# Microsoft Office Application Help - Excel Help forum > Excel Charting & Pivots >  >  Error Bars by Data Point instead of Series

## riwiseuse

I'm trying to put error bars on a bar graph of 3
 series. But the data points are percentages and each data point has a different error range depending on the sample size.  So far as I can tell, the error bar formatting tool only allows me to set the same error range for the entire series.

Is there a way to address each data point separately with regard to the error bars? Currently running 2004 on a Mac but I have just loaded 2008.  I've tried in both and can't seem to make any progress.

Thanks,

Brian

----------


## Andy Pope

Not sure about Mac but PC version has Custom Error range selectors.
Where you can give each point a unique value.

If this is not the case on Mac version the work around would be to calculate on the Custom points and draw them with additional data series.

----------


## riwiseuse

Andy,

thanks for your note. I tried setting the error bar to the series and then selecting data points separately, but the formatting options available for the separate data points does not include an ability to reset the error bar fro each data point.

can you give me a sense of how I might over lap data series to accomplish your second workaround.  I can see repeating the same series 4 times and maybe I could mess with the separation settings to get them to overlap and then select the data points/error bars that I don't want to show at other trial locations in my bar graph and give them a color of "none" and a line color of "none"

but that seems pretty cumbersome.

maybe I could make each trial a separate series and because of ascending time values it would still disperse them along the x-axis instead of on top of each other.  I don't know.  I'll try a few things, but any specfic hints would be great.

I'm also going to give this a try on an IBM, although the version I have on an IBM is older, I can't remember which one.  Does the IBM version allow you to separately select the error bars for a particular data point? That would seem to be the sensible approach, but on a Mac, even though I can select separate data points, selecting any one error bar selects them all.

Thanks again,

Brian

----------


## Andy Pope

Here is a post by JE McGimpsey that would suggest custom error bar values are available.





> First, make sure you've applied the SP1 update.
> 
> Next, right- or CTRL-click on the series to add the error bars, and
> choose Format Data Series...
> 
> Select Error Bars, then click on the Y Error Bars tab.
> 
> Click Custom, then Specify Value.
> 
> ...



If still stuck post workbook example.

----------


## Andy Pope

I just came across this information on mac error bars
http://www.microsoft.com/mac/help.ms...d-13a3b5a788ab

----------


## riwiseuse

Andy,

Thanks for that last link to microsoft discussion of error bars.

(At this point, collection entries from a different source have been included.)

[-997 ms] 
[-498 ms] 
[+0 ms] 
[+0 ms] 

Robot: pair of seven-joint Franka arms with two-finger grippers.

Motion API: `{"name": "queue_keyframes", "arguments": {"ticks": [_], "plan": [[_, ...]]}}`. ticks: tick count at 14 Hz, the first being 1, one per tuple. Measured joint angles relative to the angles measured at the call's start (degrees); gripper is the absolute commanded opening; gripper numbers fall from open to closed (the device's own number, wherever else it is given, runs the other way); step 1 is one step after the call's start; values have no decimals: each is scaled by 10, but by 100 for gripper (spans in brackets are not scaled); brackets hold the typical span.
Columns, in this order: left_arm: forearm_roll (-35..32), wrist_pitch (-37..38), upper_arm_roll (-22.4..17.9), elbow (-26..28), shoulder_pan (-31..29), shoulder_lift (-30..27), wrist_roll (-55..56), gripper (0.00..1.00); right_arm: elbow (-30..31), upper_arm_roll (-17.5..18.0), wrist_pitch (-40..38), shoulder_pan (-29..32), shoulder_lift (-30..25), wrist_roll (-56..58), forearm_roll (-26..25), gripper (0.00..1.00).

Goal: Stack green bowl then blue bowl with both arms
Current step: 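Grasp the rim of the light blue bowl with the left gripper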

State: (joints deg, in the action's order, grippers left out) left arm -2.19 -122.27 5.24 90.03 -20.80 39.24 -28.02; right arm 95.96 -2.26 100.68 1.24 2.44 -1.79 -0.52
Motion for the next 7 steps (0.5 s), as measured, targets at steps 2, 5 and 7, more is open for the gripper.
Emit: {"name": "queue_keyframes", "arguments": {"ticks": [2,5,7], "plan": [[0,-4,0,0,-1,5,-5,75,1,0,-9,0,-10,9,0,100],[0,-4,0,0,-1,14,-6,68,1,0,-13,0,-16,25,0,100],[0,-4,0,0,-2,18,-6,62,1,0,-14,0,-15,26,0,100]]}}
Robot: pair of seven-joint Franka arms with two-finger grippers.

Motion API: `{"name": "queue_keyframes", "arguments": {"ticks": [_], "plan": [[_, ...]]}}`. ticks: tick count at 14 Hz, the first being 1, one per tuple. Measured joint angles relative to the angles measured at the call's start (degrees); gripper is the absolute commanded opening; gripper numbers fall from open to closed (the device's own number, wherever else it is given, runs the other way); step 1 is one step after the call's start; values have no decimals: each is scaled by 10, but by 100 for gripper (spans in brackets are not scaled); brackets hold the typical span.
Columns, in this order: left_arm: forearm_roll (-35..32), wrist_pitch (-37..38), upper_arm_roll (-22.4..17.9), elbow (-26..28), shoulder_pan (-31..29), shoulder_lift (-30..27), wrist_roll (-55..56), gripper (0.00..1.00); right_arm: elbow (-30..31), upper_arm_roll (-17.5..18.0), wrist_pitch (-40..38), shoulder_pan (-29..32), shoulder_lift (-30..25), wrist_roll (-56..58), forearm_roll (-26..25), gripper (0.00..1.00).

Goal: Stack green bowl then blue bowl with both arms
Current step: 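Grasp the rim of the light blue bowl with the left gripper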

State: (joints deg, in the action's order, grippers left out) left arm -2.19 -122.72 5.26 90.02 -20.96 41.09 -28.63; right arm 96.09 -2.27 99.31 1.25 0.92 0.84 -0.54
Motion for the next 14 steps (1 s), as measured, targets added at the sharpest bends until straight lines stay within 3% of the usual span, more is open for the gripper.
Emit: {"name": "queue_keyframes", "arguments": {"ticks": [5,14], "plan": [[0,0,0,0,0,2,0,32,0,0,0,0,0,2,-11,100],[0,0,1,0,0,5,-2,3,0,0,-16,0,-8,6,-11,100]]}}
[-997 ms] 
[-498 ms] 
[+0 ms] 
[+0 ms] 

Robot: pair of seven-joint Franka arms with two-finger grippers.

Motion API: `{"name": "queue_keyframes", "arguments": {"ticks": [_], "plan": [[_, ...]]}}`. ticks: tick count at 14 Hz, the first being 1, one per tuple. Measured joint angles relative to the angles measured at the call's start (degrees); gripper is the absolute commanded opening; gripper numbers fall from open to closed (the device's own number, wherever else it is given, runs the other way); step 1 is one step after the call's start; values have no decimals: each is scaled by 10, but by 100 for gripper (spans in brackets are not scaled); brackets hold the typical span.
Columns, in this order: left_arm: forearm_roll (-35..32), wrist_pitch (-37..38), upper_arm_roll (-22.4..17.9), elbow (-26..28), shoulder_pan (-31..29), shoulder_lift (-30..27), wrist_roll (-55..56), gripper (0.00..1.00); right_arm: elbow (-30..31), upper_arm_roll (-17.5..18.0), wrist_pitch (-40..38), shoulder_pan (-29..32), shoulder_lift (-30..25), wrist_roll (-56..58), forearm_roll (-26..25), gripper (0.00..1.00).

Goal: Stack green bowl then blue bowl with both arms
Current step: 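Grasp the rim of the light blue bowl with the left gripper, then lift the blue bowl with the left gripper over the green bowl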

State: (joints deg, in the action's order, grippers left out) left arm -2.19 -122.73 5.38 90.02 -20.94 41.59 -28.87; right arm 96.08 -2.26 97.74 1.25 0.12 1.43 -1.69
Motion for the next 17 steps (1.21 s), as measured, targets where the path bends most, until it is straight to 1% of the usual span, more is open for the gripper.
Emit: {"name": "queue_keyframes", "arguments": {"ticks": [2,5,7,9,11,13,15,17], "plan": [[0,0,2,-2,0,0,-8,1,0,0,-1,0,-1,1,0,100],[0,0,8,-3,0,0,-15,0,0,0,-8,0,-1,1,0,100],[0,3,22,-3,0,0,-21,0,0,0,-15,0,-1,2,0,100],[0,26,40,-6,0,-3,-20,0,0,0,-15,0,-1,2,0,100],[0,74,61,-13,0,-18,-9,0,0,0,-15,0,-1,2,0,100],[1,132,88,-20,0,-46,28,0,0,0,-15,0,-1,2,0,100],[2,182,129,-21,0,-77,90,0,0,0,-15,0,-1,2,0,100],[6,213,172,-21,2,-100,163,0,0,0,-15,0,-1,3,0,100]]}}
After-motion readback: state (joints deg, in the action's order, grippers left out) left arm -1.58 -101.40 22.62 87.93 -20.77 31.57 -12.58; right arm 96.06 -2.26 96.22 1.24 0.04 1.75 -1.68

To add custom error bars to each data point, you set up a series of values in the same relative orientation on the data sheet as the data and then when you bring up the format/data series command and check custom you can enter a cell range instead of a value and assuming that range has as many values as your series they will each pick up their custom error value (or, after leaving the cursor in the custom value field in the error bar submenu, you can go to the appropriate sheet and select the cell range).

So it is like your idea of creating another series but it is automatic.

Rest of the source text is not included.